**ACTION ITEM:**
Scan the material below and copy every line holding the word "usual".

*** Begin section ***

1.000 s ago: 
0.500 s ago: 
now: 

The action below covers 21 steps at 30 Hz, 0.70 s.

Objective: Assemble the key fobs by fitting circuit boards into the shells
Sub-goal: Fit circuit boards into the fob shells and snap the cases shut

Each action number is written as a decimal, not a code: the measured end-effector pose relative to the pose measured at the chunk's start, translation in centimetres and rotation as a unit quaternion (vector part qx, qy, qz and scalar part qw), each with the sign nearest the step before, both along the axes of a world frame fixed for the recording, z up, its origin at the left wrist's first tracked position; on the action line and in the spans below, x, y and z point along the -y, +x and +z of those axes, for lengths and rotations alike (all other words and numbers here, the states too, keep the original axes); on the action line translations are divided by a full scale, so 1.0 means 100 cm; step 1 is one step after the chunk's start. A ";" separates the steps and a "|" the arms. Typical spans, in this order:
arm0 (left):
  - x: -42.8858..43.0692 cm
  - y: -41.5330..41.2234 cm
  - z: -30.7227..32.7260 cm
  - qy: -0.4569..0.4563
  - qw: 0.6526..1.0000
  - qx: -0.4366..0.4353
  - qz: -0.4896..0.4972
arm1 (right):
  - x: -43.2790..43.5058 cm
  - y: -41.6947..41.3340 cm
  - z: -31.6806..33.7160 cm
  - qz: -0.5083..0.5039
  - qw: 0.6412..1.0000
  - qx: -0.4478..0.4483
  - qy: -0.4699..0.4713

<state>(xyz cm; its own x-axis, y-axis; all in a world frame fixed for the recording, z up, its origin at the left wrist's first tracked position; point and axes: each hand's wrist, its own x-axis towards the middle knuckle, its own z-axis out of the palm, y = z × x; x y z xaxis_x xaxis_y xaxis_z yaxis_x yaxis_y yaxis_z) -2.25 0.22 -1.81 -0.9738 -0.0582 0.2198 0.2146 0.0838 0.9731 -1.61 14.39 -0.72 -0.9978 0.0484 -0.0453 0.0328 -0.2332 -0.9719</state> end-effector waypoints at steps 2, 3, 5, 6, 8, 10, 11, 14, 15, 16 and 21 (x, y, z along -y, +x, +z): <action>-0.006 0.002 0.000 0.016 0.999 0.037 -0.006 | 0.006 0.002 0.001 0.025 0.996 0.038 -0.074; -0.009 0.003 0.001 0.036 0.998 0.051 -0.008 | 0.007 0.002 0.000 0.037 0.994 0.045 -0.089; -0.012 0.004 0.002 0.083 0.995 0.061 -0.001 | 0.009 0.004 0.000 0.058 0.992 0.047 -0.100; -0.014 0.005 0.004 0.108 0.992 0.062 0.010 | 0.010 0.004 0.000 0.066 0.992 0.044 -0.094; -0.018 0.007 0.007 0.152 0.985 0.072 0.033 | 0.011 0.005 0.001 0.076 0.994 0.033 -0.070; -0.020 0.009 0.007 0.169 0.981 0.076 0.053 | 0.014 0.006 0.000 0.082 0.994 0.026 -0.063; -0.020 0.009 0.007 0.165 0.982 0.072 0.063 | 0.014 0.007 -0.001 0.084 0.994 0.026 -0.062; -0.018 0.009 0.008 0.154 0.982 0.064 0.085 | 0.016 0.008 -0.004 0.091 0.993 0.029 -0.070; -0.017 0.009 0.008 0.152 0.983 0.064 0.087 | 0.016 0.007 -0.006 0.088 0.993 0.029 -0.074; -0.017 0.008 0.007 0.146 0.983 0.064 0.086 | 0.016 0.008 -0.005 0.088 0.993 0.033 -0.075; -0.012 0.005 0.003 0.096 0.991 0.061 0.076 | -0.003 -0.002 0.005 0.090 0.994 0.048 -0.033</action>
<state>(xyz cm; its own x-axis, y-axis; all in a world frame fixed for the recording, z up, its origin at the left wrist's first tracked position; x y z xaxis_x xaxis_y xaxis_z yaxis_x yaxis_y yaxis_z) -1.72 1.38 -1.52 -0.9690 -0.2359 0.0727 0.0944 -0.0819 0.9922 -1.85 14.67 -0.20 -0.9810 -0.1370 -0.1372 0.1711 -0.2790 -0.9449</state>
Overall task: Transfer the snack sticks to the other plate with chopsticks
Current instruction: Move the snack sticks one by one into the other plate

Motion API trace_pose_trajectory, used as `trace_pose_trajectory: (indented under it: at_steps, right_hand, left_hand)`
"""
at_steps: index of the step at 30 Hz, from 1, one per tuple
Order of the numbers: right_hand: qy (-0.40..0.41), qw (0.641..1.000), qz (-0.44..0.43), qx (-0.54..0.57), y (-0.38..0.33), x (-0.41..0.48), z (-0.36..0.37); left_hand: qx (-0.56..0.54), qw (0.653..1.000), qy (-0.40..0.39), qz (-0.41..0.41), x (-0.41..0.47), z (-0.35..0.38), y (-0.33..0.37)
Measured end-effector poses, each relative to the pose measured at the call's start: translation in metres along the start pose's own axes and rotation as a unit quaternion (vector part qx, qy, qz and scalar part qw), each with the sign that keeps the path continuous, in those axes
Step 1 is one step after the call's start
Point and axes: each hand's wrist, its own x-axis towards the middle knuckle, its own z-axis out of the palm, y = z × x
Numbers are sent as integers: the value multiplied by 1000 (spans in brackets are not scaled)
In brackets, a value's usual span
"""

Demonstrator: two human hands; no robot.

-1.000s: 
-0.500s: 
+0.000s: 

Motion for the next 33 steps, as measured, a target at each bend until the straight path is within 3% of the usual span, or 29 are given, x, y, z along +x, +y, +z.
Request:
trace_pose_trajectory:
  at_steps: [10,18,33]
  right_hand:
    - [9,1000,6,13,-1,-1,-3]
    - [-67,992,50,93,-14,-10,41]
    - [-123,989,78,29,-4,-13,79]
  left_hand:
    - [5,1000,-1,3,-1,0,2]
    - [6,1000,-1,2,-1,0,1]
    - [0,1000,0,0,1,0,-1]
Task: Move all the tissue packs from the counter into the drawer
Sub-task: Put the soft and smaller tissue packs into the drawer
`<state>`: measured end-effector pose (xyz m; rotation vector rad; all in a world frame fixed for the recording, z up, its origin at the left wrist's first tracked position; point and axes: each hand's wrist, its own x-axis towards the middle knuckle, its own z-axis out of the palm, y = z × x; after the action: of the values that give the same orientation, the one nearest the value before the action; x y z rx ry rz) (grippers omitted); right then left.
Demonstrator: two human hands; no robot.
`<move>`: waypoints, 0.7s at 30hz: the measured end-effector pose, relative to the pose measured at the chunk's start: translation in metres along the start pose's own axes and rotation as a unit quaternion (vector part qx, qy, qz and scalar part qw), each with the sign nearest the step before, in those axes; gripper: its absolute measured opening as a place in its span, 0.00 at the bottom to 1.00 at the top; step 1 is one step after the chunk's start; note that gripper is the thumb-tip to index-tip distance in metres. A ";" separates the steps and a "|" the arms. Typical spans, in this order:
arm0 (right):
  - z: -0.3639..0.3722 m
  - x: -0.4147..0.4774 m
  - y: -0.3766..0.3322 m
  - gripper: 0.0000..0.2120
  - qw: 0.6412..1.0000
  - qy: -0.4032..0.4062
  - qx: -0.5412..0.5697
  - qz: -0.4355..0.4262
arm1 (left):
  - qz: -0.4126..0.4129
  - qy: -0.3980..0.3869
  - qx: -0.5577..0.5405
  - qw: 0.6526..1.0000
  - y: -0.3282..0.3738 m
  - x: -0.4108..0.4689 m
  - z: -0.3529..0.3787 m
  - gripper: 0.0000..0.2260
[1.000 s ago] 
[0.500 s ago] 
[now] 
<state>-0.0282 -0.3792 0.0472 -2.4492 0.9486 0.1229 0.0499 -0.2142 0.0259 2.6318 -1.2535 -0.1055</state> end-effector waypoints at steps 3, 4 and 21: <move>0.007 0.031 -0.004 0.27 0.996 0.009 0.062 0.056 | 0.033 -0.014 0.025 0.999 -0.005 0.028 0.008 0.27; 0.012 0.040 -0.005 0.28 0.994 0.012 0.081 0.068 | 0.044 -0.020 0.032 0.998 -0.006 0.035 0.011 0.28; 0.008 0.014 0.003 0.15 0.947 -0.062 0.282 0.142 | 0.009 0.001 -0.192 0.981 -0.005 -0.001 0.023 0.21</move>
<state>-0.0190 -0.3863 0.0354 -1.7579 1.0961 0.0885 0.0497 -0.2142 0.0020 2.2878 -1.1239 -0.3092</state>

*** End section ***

**TASK RESULT:**
In brackets, a value's usual span
Motion for the next 33 steps, as measured, a target at each bend until the straight path is within 3% of the usual span, or 29 are given, x, y, z along +x, +y, +z.

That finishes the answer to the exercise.